M. Stephen Flynn: On vous accorderait beaucoup d'attention aujourd'hui.

Le président: Je l'espère.

Monsieur Rhéaume.

[Français]

M. Gilles Rhéaume: La question qui m'a été posée portait sur l'estimation de la valeur des biens. On connaît la valeur des biens qui sont produits au Canada et qui sont exportés aux États-Unis. C'est de l'ordre de 175 milliards de dollars par année. C'est un montant assez important.

Pour ce qui est de la valeur des conteneurs qui partent du port de Halifax ou du port de Vancouver pour aller vers les États-Unis, on n'a pas d'estimation. On peut regarder le volume, comme on l'a mentionné, mais on ne saurait vous dire la valeur des marchandises qu'il y a dans ces conteneurs.

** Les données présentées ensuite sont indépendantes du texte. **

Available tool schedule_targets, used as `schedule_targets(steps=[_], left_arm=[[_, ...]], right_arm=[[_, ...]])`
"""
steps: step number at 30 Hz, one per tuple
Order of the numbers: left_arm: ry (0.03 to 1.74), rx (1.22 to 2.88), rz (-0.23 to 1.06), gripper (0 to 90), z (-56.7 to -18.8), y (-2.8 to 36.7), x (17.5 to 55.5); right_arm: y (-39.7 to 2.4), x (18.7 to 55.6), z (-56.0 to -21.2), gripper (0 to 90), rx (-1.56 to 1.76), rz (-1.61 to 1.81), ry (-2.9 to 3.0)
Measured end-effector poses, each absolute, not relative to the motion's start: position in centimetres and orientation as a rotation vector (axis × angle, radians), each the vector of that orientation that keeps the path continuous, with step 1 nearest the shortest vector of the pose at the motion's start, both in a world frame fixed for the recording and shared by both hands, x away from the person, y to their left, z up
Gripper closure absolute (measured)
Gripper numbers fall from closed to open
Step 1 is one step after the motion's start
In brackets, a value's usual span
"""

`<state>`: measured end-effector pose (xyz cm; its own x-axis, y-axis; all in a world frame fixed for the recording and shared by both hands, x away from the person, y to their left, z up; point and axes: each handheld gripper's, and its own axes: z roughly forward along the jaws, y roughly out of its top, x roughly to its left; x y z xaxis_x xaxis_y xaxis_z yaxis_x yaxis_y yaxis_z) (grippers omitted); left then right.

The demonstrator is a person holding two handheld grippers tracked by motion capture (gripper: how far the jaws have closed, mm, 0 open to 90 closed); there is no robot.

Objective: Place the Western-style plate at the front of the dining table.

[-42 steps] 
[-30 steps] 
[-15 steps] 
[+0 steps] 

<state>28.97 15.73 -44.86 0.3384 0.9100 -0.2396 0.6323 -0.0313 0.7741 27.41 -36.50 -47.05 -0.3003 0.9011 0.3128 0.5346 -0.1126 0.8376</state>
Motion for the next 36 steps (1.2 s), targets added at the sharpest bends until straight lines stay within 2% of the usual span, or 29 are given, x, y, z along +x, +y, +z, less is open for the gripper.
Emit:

Mme Marlene Jennings: M. Flynn nous a donné un chiffre: six millions de conteneurs arrivent aux États-Unis, dont une partie arrive via le Canada.

M. Gilles Rhéaume: Oui.

Mme Marlene Jennings: Disons, de façon hypothétique, qu'un million de conteneurs arrivent aux États-Unis via le Canada, de l'extérieur du Canada. Si on regarde le nombre de conteneurs qui arrivent aux États-Unis ainsi que les biens produits ici qui sont transportés par train, par camion et par bateau, on doit quand même pouvoir sortir un chiffre quant au nombre de conteneurs contenant nos propres biens qui traversent la frontière canado-américaine.

M. Gilles Rhéaume: Je dois vous dire que la proportion de ces biens est très faible comparativement à celle des biens transportés par camion. Le transport par camion...

[Traduction]

M. Stephen Flynn: Je peux peut-être vous aider. En ce qui concerne le transport par camion, malheureusement, les chiffres ne sont pas ventilés, 11,5 millions de conteneurs sont arrivés via les États-Unis, 2.2 millions par train, et 6 millions par bateau. Voilà pour le commerce transocéanique. Sur les six millions de conteneurs, 500 000 sont arrivés via Halifax et Montréal.

Le président: Merci à tous. Ces renseignements nous sont très utiles.

Pour revenir à ce qu'a dit Mme Jennings au sujet des formalités douanières que nous font remplir les autorités américaines dans les aéroports au Canada—vous les connaissez sans doute déjà—nous avons fait des progrès. Vous pouvez obtenir une carte du ministère de la Justice—j'en ai eu une pendant un certain temps—qui vous permet de passer les douanes américaines rapidement. Vous devez faire vérifier vos antécédents. Vous devez ensuite trouver le moyen d'actionner le lecteur, parce qu'il ne fonctionne jamais, mais ça, c'est une autre question.

M. Stephen Flynn: J'obtiens la mienne à Vancouver.

Le président: J'en avais une, mais je n'arrivais jamais à faire fonctionner le lecteur. J'ai donc laissé tomber.

Chers collègues, je vous remercie. La séance est levée.